**Problem statement:** Reproduce verbatim only the line that holds "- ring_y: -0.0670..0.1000" and the lines that follow it to the end of the listing.

**Data segment:**
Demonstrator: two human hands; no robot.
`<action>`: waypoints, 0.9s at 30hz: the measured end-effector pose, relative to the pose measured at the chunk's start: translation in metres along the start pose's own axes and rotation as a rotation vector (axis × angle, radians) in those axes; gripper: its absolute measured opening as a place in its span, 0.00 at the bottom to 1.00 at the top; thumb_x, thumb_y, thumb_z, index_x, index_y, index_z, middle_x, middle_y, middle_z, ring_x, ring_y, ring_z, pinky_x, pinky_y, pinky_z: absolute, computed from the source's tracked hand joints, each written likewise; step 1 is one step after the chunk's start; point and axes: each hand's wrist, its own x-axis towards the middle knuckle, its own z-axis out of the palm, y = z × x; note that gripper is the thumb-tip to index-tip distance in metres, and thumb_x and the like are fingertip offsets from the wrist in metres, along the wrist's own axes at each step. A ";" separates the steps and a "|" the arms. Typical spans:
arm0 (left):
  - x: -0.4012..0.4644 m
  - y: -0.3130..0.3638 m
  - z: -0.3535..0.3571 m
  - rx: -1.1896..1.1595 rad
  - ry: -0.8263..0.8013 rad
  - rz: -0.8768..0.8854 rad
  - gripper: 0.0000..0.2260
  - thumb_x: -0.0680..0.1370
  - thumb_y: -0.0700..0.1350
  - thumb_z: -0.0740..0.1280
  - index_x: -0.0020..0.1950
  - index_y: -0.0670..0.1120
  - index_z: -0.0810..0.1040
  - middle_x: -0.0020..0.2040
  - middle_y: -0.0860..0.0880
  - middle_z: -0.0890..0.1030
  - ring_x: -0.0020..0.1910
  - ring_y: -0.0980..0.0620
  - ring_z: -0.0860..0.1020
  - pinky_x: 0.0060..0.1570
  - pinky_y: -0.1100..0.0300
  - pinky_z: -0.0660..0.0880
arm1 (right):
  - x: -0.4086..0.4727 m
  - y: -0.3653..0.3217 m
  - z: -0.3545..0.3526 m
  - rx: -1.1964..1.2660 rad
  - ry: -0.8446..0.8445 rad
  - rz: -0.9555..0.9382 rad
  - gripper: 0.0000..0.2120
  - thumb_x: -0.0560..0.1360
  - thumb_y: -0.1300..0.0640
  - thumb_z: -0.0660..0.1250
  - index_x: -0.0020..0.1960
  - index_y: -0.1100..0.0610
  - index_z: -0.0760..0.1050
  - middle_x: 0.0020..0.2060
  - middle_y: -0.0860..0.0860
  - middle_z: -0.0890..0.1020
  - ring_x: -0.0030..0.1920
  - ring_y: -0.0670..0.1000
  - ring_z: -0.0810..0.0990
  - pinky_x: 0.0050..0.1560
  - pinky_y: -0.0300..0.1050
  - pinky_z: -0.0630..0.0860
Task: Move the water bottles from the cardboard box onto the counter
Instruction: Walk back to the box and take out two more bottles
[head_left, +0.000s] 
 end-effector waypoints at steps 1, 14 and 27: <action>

**Result of the task:**
  - ring_y: -0.0670..0.1000
  - ring_z: -0.0810..0.0990
  - pinky_x: 0.0050..0.1560
  - pinky_y: -0.0300..0.1050
  - pinky_z: -0.0630..0.0860
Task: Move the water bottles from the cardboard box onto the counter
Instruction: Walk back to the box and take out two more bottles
[head_left, +0.000s] 
 end-effector waypoints at steps 1, 14 and 27: <action>

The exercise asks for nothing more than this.